• TASK DESCRIPTION
Give back, word for word, the lines in the listing below from the one holding "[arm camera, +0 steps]" down to the one holding "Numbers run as", both ends included.

• SUPPLIED INFORMATION
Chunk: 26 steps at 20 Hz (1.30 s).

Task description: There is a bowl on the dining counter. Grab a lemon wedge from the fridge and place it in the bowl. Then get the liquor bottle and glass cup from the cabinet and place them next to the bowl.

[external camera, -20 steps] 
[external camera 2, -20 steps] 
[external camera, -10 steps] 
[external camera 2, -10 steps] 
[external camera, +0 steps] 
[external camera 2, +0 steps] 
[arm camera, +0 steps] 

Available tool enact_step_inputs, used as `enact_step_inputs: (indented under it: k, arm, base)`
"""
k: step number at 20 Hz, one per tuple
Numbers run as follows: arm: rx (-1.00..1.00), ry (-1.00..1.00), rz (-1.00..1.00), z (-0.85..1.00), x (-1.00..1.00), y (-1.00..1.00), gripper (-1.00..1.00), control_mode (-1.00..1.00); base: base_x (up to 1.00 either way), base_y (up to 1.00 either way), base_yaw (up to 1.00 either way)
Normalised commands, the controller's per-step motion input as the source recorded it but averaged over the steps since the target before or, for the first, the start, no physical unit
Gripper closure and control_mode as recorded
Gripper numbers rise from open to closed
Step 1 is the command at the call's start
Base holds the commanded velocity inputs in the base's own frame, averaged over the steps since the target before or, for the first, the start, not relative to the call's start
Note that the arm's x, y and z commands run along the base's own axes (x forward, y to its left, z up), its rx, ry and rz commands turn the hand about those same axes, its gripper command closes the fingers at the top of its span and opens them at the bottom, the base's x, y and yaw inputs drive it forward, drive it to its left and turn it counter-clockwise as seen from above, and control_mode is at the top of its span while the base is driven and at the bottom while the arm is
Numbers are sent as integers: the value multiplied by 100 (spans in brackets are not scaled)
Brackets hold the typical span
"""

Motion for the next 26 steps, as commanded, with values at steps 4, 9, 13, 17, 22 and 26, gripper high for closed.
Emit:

• SOLUTION FOR THIS EXERCISE
[arm camera, +0 steps] 

Available tool enact_step_inputs, used as `enact_step_inputs: (indented under it: k, arm, base)`
"""
k: step number at 20 Hz, one per tuple
Numbers run as follows: arm: rx (-1.00..1.00), ry (-1.00..1.00), rz (-1.00..1.00), z (-0.85..1.00), x (-1.00..1.00), y (-1.00..1.00), gripper (-1.00..1.00), control_mode (-1.00..1.00); base: base_x (up to 1.00 either way), base_y (up to 1.00 either way), base_yaw (up to 1.00 either way)

Output for this exercise is now complete.